Your assignment: The lines to copy from the listing below are those that contain the string "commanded".
■ ■ ■ ■ ■
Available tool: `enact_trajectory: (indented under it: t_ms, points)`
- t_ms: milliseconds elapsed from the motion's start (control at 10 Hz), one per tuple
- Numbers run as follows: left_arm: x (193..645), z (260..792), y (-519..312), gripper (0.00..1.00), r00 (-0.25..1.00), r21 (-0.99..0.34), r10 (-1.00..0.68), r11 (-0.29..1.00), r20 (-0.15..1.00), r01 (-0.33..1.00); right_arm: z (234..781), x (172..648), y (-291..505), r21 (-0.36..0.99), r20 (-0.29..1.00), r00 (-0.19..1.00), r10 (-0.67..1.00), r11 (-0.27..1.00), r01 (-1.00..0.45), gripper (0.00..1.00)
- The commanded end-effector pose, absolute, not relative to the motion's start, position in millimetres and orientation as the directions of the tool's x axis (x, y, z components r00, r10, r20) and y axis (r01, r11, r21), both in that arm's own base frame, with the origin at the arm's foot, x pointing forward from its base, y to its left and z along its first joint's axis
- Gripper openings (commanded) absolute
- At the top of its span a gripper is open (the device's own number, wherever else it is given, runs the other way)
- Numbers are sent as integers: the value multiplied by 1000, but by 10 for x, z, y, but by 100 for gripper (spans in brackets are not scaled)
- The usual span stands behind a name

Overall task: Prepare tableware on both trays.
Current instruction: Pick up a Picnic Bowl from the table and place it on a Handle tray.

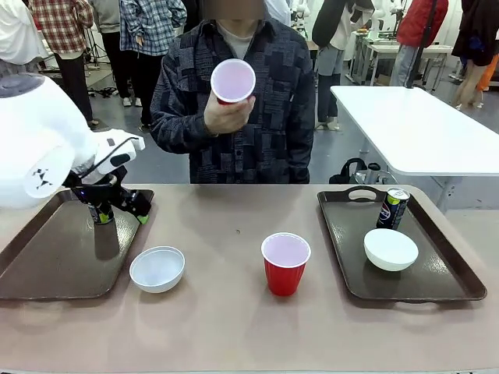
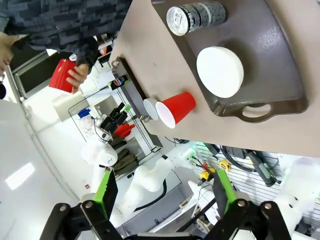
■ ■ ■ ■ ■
Answer section:
- The commanded end-effector pose, absolute, not relative to the motion's start, position in millimetres and orientation as the directions of the tool's x axis (x, y, z components r00, r10, r20) and y axis (r01, r11, r21), both in that arm's own base frame, with the origin at the arm's foot, x pointing forward from its base, y to its left and z along its first joint's axis
- Gripper openings (commanded) absolute

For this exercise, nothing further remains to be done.